Is this property true for positive distributions? Let $T_{1},T_{2},\ldots$ be positive distributions on $\Omega\subseteq\mathbb{R}^{n}$
satisfying $T_{j}\rightarrow T$ in distribution sense (so $T$ is
also a positive distribution and $T_{j}\left(\phi\right)\rightarrow T\left(\phi\right);\forall\phi\in C_{0}^{\infty}\left(\Omega\right)$). We all know that if $F$ is a positive
distribution then $F\left(\phi\right)$ is well-understood for any
$\phi\in C_{0}\left(\Omega\right).$ My question is:
Is it still true that $T_{j}\left(\phi\right)\rightarrow T\left(\phi\right);\forall\phi\in C_{0}\left(\Omega\right)?$
(Here $C_{0}\left(\Omega\right):=\left\{ f:\Omega\rightarrow\mathbb{R}\;\textrm{is continuous},suppf\Subset\Omega\right\} $) 

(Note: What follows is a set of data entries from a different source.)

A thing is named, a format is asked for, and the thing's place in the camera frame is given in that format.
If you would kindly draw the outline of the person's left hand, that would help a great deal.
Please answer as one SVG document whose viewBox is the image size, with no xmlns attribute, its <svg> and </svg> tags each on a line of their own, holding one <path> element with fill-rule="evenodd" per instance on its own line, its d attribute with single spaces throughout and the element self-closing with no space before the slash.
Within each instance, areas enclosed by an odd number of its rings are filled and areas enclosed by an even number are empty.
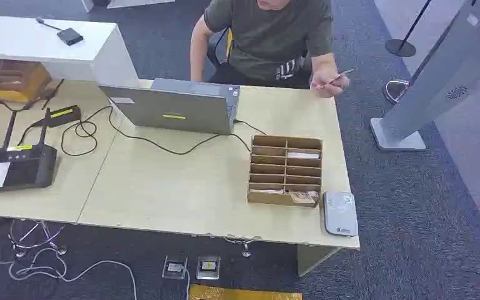
<svg viewBox="0 0 480 300">
<path fill-rule="evenodd" d="M 314 71 L 310 82 L 310 90 L 319 97 L 331 98 L 340 95 L 350 85 L 350 79 L 343 73 L 333 69 Z"/>
</svg>

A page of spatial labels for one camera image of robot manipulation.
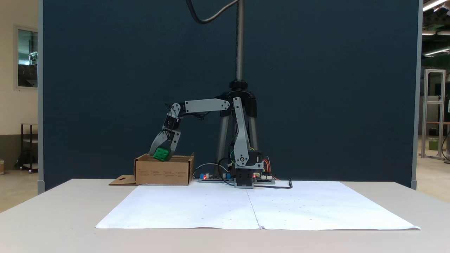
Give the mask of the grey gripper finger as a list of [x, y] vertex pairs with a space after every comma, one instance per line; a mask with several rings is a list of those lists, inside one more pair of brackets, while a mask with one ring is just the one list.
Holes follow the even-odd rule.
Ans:
[[176, 131], [176, 130], [170, 130], [168, 131], [169, 133], [169, 137], [168, 137], [168, 141], [170, 141], [170, 152], [168, 154], [168, 160], [171, 160], [171, 158], [173, 157], [175, 150], [177, 148], [180, 136], [181, 136], [181, 132], [180, 131]]
[[168, 157], [169, 148], [167, 145], [168, 135], [161, 131], [151, 144], [148, 155], [151, 157]]

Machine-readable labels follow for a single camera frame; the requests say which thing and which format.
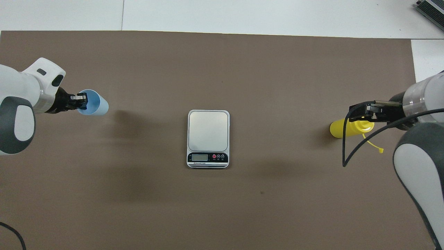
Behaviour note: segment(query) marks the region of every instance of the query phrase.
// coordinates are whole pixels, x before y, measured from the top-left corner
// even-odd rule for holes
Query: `scale platform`
[[[195,169],[223,169],[230,163],[230,113],[191,110],[188,113],[186,164]]]

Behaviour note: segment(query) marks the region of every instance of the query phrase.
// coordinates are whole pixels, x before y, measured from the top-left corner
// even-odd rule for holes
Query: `white tile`
[[[444,40],[412,40],[416,82],[444,70]]]
[[[444,38],[416,0],[125,0],[123,30]]]
[[[0,0],[0,30],[120,30],[123,0]]]

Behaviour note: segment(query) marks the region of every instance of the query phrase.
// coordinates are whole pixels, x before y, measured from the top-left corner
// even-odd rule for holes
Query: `brown table surface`
[[[37,115],[31,145],[0,158],[0,221],[30,250],[433,249],[392,166],[403,132],[343,168],[328,131],[350,105],[414,83],[409,40],[2,32],[0,64],[39,57],[110,109]],[[228,169],[186,166],[192,109],[230,112]],[[20,249],[6,229],[0,241]]]

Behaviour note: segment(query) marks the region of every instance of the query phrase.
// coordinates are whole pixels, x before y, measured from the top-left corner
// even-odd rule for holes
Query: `kitchen scale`
[[[186,155],[186,164],[194,169],[226,168],[230,163],[230,113],[191,110]]]

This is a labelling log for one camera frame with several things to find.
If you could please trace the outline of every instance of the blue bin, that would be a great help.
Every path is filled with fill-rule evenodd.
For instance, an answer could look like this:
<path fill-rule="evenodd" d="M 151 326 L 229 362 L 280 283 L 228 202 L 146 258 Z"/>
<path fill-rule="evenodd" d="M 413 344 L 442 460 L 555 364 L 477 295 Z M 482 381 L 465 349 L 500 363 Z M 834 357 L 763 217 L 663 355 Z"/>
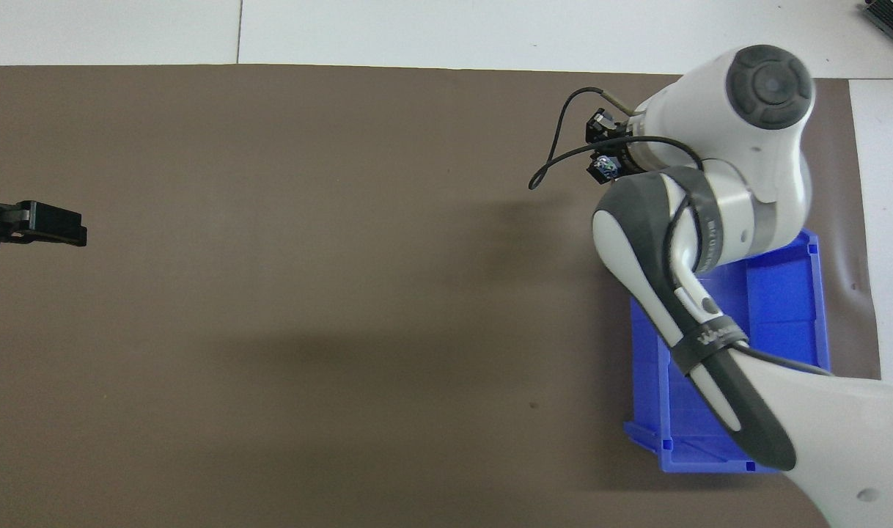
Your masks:
<path fill-rule="evenodd" d="M 702 275 L 707 291 L 761 351 L 831 369 L 818 237 L 808 230 L 766 254 Z M 664 472 L 774 472 L 727 435 L 633 300 L 631 440 Z"/>

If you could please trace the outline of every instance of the white surface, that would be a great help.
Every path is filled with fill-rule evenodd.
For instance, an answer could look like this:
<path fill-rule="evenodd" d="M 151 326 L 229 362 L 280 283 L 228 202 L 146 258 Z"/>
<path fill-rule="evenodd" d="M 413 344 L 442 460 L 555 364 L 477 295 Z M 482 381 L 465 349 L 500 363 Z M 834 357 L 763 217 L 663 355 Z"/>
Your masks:
<path fill-rule="evenodd" d="M 892 528 L 893 385 L 805 374 L 732 355 L 795 445 L 795 468 L 785 477 L 805 491 L 828 524 Z"/>
<path fill-rule="evenodd" d="M 240 0 L 0 0 L 0 65 L 233 63 Z"/>
<path fill-rule="evenodd" d="M 893 78 L 862 0 L 245 0 L 241 62 L 687 73 L 777 44 L 815 77 Z"/>
<path fill-rule="evenodd" d="M 893 81 L 851 81 L 883 379 L 893 381 Z"/>

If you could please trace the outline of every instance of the brown mat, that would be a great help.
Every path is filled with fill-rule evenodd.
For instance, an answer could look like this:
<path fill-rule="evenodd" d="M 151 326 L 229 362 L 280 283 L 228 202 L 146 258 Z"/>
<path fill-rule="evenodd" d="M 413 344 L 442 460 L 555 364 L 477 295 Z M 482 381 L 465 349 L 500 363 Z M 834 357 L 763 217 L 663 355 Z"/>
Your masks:
<path fill-rule="evenodd" d="M 781 475 L 662 474 L 559 104 L 671 76 L 0 67 L 0 526 L 825 526 Z M 818 82 L 834 369 L 878 375 L 848 83 Z M 574 105 L 564 147 L 598 101 Z"/>

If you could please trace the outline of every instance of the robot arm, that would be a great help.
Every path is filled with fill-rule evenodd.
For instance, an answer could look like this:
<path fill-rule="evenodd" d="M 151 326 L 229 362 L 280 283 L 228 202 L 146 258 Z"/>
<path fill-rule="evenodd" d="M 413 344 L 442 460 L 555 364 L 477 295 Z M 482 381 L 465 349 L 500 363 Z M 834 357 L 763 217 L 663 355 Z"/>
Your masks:
<path fill-rule="evenodd" d="M 704 170 L 668 144 L 598 148 L 591 174 L 600 158 L 636 174 L 610 184 L 594 242 L 748 455 L 783 471 L 832 526 L 893 528 L 893 385 L 769 361 L 695 277 L 801 230 L 811 185 L 799 139 L 814 99 L 798 58 L 752 46 L 691 71 L 624 125 L 601 128 L 607 140 L 681 141 Z"/>

 A: Fix $\phi\in C_{0}\left(\Omega\right)$. Since $\left\{ T_{j}\right\} $
and $T$ are positive distributions, there are positive Radon measures
$\left\{ \mu_{j}\right\} $ and $\mu$ so that 
$$
T_{j}\left(\Psi\right)=\intop_{\Omega}\Psi d\mu_{j};T\left(\Psi\right)=\intop_{\Omega}\Psi d\mu;\forall\Psi\in C_{0}\left(\Omega\right).
$$
We want to prove that 
$$
\intop_{\Omega}\phi d\mu_{j}\rightarrow\intop_{\Omega}\phi d\mu.
$$
Set $K:=supp\left(\phi\right),$ by hypothesis we have that $\left\{ \mu_{j}\left(K\right)\right\} $
is bounded since 
$$
\left|\intop_{K}d\mu_{j}-\intop_{K}d\mu\right|\rightarrow0,\;as\;j\rightarrow\infty.
$$
Now we can complete the problem by choosing a sequence $\left\{ \phi_{k}\right\} \subset C_{0}^{\infty},$
s.t. $\phi_{k}\rightrightarrows\phi$ uniformly on $K,$ and the triangle
inequality 
$$
\left|\intop_{K}\phi d\mu_{j}-\intop_{K}\phi d\mu\right|\leq\left|\intop_{K}\phi d\mu_{j}-\intop_{K}\phi_{k}d\mu_{j}\right|+\left|\intop_{K}\phi_{k} d\mu_{j}-\intop_{K}\phi_{k}d\mu\right|+\left|\intop_{K}\phi_{k} d\mu-\intop_{K}\phi d\mu\right|.
$$
Note that the Radon measure of a compact set is always finite.